The TRIAD methodology has been described in detail elsewhere.6
Six research centers collaborated with ten managed care health plans (HPs) and 68 provider groups that served approximately 180,000 geographically and ethnically diverse patients with diabetes. Institutional review boards at each participating center approved the study. All participants provided informed consent.
TRIAD enrolled 11,927 patients between July 2000 and August 2001. All were at least 18 years old, not pregnant, community-dwelling, English or Spanish speaking, and continuously enrolled in the HP for at least 18 months prior to the baseline patient survey. Medical record reviews were performed at baseline, HP administrative data were collected for 1999 through 2003, and the National Death Index (NDI) was searched for deaths occurring through 2003. We analyzed data for patients who had type 2 diabetes (excluding those with age at diagnosis under 30 years and treatment with insulin only) and with complete data for the variables investigated (N=7,439).
Across TRIAD’s ten HPs, 1,815 patients (24%) filled at least one prescription for a TZD, 773 (10%) for only rosiglitazone, 711 (10%) for only pioglitazone, and 331 (4%) for more than one TZD. In the seven HPs using both TZDs, 1,159 patients (33%) filled at least one prescription for a TZD, 564 (16%) for only rosiglitazone, 334 (10%) for only pioglitazone, and 261 (7%) for more than one TZD (). Patients filling prescriptions for more than one TZD were excluded.

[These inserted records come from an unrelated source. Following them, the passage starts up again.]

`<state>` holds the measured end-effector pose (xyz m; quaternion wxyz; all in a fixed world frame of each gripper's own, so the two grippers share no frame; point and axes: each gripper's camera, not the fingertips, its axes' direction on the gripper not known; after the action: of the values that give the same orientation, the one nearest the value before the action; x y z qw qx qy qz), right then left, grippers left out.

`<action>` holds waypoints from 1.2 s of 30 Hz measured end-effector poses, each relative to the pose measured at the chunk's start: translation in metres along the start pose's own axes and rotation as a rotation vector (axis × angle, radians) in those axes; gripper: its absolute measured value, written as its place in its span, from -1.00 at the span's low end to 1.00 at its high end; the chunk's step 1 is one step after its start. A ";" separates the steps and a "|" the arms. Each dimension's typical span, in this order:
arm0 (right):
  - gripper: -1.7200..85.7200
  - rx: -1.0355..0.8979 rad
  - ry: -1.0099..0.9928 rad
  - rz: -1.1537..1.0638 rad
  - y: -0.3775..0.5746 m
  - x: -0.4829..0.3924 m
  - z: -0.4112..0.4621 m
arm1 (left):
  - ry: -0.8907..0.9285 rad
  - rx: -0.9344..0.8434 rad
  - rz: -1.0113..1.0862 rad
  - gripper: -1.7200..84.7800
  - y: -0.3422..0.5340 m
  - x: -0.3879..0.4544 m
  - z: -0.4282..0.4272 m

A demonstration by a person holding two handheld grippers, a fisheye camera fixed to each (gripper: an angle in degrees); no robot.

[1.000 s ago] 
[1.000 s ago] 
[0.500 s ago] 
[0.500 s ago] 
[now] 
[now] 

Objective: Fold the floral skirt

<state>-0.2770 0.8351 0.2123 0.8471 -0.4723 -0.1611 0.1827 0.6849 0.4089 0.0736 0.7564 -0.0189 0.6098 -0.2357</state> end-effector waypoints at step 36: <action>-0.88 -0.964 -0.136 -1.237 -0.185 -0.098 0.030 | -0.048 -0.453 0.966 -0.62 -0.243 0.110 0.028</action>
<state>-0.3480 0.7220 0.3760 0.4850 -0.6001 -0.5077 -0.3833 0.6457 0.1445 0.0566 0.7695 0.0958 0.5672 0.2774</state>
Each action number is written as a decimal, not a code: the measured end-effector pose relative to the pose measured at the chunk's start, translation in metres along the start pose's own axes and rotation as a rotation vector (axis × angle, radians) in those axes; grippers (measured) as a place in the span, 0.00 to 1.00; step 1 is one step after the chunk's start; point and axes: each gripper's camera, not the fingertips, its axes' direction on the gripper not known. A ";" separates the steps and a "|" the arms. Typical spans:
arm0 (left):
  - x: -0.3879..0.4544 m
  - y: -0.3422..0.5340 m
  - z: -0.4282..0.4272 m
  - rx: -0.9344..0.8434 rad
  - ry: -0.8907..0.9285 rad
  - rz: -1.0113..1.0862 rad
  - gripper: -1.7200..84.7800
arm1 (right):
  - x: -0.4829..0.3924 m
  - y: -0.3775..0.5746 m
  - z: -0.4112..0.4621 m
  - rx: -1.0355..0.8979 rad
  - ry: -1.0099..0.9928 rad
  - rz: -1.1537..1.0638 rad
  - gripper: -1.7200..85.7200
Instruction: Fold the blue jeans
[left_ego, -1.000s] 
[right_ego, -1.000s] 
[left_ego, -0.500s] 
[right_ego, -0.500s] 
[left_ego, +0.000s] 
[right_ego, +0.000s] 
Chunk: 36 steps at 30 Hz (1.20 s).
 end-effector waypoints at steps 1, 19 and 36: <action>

We used HP administrative data to determine TZD exposure and verify drug benefits. Patient surveys and medical record reviews were used to determine if patients were treated with insulin at baseline. Subsequent initiation of insulin was determined from analysis of administrative data. We ascertained nonfatal acute myocardial infarction, stroke, or percutaneous or surgical CV intervention from HP administrative data. We used the following International Classification of Diseases, 9th Revision, Clinical Modification (ICD-9-CM) diagnosis codes (with any 4th
digit): 410 (acute myocardial infarction), 431 (intracerebral hemorrhage), 433 (occlusion and stenosis of precerebral arteries), and 434 (occlusion of cerebral arteries). Coronary revascularization procedures included operations on vessels of the heart (ICD-9-CM procedure code 36 with any 3rd
digit), coronary artery repair procedures (CPT codes 33500-33572), intracoronary stents, coronary balloon angioplasty or atherectomy (CPT codes 92980-92984, 92995, 92996). Deaths and cause of death were ascertained from NDI.7
We performed time-to-event analyses. Our study window started with the first TZD prescription and ended with an event or censoring. Event dates were the first occurrence of a CV event or procedure after the first TZD prescription was filled. Patients without CV events or procedures were censored at whichever occurred first: the date the last TZD prescription was filled plus the days supply dispensed plus 90 days (to account for any persistent biological effects of the TZD); the date the person disenrolled from the HP; the last date of service recorded in the administrative data; or TRIAD’s administrative data cut-off date. The end of the study window was re-evaluated for each outcome. Because we were concerned that the use of a random effect in the model might not adequately adjust for differences in patients across HPs, we conducted analyses after excluding the three HPs that appeared to have only one TZD on formulary (as evidenced by prescriptions filled for only one TZD). For patients in these three plans, exposure to a specific TZD could not be distinguished from other unmeasured characteristics associated with membership in that HP.
We compared groups using 2-tailed t-tests for continuous variables and χ2 tests for categorical variables. We tested the assumption of proportional hazards with graphical display and examination of the correlations between the ranked failure time variable and the Schoenfeld residuals of the independent variables. We used Cox proportional hazard multivariate models adjusted for baseline age, sex, race/ethnicity, income, history of diabetic nephropathy, history of CVD (transient ischemic attack, cerebrovascular accident, angina pectoris, myocardial infarction, coronary heart disease, congestive heart failure, or peripheral vascular disease), insulin use, and HP. Missing values for age, sex, race/ethnicity, income, and smoking were relatively infrequent (< 15% in all cases) and were imputed using single imputation with the transcan function in S-PLUS (edition 6.1; Insightful, Seattle, WA). Patients’ missing values for other variables used in this study were excluded. Statistical analyses were performed using SAS (version 9.1.3, SAS Institute, Cary, NC).